Наум вступил в пубертат, а вместе с ним в активную конфронтацию с матерью, поскольку с отцом борьба была бесполезной ввиду его несущественности.
— Нет значит нет, — говорила Анна, пытаясь руководствоваться здравым смыслом и некоторой чрезмерной учительской строгостью, когда Наум, например, требовал отпустить его ночью посреди недели в игровой компьютерный клуб.
— Ты т-т-только себя любишь! — орал Наум из комнаты. — Эгоистка!
— Поговори с ним, — просила Анна Толю. — Ну какой клуб.
— Успокойся, сынок, — говорил Толя заговорщицки, прикрыв дверь в комнату сына. — Ты же знаешь мать.
Выходило, будто она неадекватная, и — «ты же знаешь мать» — нужно с этой данностью просто смириться.

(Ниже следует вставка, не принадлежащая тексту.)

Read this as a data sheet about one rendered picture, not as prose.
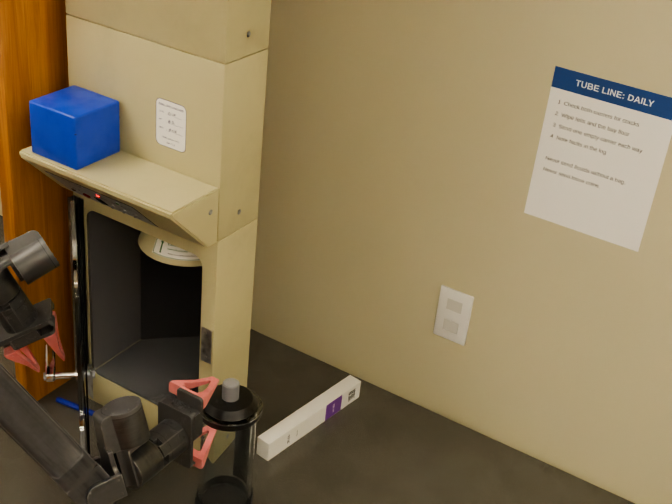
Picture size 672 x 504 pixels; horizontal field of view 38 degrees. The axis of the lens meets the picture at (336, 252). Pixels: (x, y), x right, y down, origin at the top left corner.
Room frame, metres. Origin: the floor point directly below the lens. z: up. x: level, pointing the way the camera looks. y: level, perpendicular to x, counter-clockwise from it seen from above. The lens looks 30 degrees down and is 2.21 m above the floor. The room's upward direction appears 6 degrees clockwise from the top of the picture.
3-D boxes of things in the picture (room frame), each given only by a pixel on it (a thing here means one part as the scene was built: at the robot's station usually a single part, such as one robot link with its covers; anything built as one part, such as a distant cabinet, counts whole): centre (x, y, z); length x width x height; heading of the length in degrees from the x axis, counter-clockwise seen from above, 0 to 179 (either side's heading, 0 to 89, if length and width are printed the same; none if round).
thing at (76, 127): (1.45, 0.44, 1.55); 0.10 x 0.10 x 0.09; 61
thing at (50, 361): (1.29, 0.43, 1.20); 0.10 x 0.05 x 0.03; 17
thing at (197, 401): (1.20, 0.19, 1.23); 0.09 x 0.07 x 0.07; 151
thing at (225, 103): (1.57, 0.27, 1.32); 0.32 x 0.25 x 0.77; 61
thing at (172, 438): (1.13, 0.22, 1.20); 0.07 x 0.07 x 0.10; 61
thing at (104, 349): (1.56, 0.27, 1.19); 0.26 x 0.24 x 0.35; 61
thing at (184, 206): (1.41, 0.36, 1.46); 0.32 x 0.11 x 0.10; 61
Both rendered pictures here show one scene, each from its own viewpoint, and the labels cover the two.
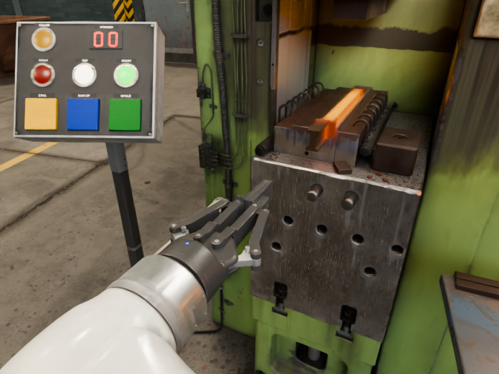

— Я с-с-скоро свалю от вас, — со злобой говорил потом Наум, имея в виду под «вас», конечно, Анну, и она часто думала о том, что будет с ними, если она исчезнет, во что превратится их жизнь и сможет ли Толя вырасти из непутевого приятеля сына в отца, который способен взять ответственность и принять хотя бы одно взрослое решение.
7
Ну что, сынок, бросила она тебя? Я всегда говорила, что она тебе не подходит. А что? Не вздыхай. Вечно все было не по ее. Все-то не так и не этак. А домом она занималась вообще? Ну нет. Все всегда холодное, сын голодный. А ты? Разве она любила тебя по-настоящему? Жила твоими интересами? Ты меня извини, но, по-моему, она только требовала. Понимаю, что тебе тяжело, сынок. Но я всегда буду на твоей стороне и поддержу во всем. А эту… женщину ты и не любил никогда. Пройдет время, и ты поймешь, что я была права. А сейчас не грусти. Давай-ка лучше я тебя покормлю. Ты же с работы, голодный небось. А я как раз ужин приготовила. Твой любимый. С курочкой. Иди мой руки и за стол. И не переживай. Всё у нас будет хорошо. Я же твоя мама, я всегда буду рядом. И поддержу, и помогу, и утешу. Ты только не грусти, сынок. Всё будет. Да бог с ней. Найдется. Куда денется-то?
— Ну мам.
Ну что ты как маленький? Как она вообще тебя захомутала? Я тебе всегда говорила, что это плохая идея. Помнишь, как мы с ней впервые встретились? Я вошла в твою комнату, а она на тебе повисла. И даже не поздоровалась. Всегда была хамкой. Я еще сказала: девушка, а вы не хотите представиться? А ты за нее говоришь: это Аня. А я говорю: у нее что, языка нет? Тебе нужна была девушка, которая бы хорошо на тебя влияла. Мужчины бывают разные. Некоторые не могут без тыла. Ты думаешь что? Не зря говорят, что за каждым великим мужчиной стоит женщина. Не шуточки. Такая женщина каждому нужна. Поддержать, обеспечить комфортную жизнь, окружить любовью и заботой и уйти в тень. Такова наша роль. Анька твоя всегда хотела тебя перещеголять. У нее слишком много амбиций, вот что тебе скажу. Ей много надо было для себя. А домом кто будет заниматься? А ребенком? Вот Наумчик и не говорил так долго, потому что атмосфера у вас дома нездоровая. А теперь заикается. Бедный мальчик. Оба вы мои бедные мальчики. Я говорила ей — займись уже ребенком. Всем надо заниматься, ничего само по себе не происходит. Но нет, у нее, видите ли, карьера. Ну и что она там накарьерила?